== Task goal ==
For the listing below, how many lines contain the word "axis"? Answer with only that figure.

== Data excerpt ==
━━━━━━━━━━
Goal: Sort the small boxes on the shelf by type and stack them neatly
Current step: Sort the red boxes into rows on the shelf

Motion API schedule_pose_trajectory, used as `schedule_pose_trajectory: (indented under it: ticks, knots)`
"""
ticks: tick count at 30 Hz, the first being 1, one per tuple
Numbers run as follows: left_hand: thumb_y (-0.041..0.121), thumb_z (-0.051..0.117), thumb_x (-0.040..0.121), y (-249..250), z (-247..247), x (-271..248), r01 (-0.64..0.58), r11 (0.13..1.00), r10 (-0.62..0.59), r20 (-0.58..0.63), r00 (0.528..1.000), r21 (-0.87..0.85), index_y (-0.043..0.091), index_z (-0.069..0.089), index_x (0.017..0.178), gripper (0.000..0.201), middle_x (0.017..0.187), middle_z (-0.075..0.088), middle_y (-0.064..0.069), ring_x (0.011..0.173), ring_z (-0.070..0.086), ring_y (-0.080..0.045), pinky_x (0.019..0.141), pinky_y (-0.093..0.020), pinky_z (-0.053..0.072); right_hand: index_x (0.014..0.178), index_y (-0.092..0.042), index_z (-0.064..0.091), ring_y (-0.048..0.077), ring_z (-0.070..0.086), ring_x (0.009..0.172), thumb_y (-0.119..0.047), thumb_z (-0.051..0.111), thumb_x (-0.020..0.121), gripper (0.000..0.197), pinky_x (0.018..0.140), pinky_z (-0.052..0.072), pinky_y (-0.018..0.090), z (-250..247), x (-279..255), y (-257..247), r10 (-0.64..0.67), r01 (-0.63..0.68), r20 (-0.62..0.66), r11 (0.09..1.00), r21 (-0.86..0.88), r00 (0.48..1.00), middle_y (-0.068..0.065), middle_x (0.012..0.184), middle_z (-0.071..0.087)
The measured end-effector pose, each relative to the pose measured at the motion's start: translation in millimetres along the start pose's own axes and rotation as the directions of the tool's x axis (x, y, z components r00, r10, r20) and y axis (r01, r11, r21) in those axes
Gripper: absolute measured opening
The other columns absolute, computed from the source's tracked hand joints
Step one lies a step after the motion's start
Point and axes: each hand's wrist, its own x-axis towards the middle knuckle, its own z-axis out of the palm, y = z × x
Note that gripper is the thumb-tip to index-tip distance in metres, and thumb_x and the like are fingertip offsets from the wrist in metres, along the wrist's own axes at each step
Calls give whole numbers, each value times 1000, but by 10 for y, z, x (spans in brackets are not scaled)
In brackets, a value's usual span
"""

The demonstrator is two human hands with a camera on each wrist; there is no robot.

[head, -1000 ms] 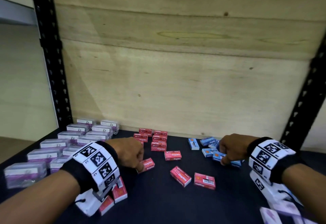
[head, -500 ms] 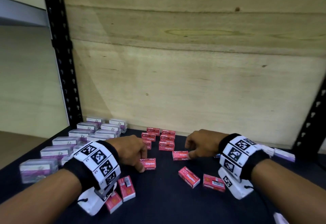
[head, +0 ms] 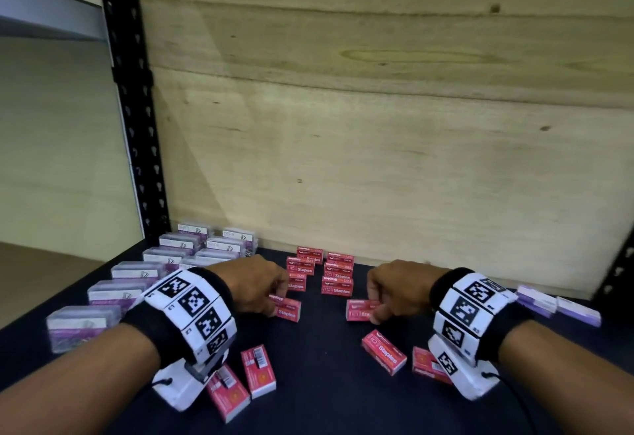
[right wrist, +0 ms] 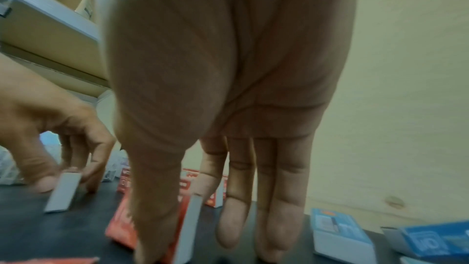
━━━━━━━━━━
== Response below ==
2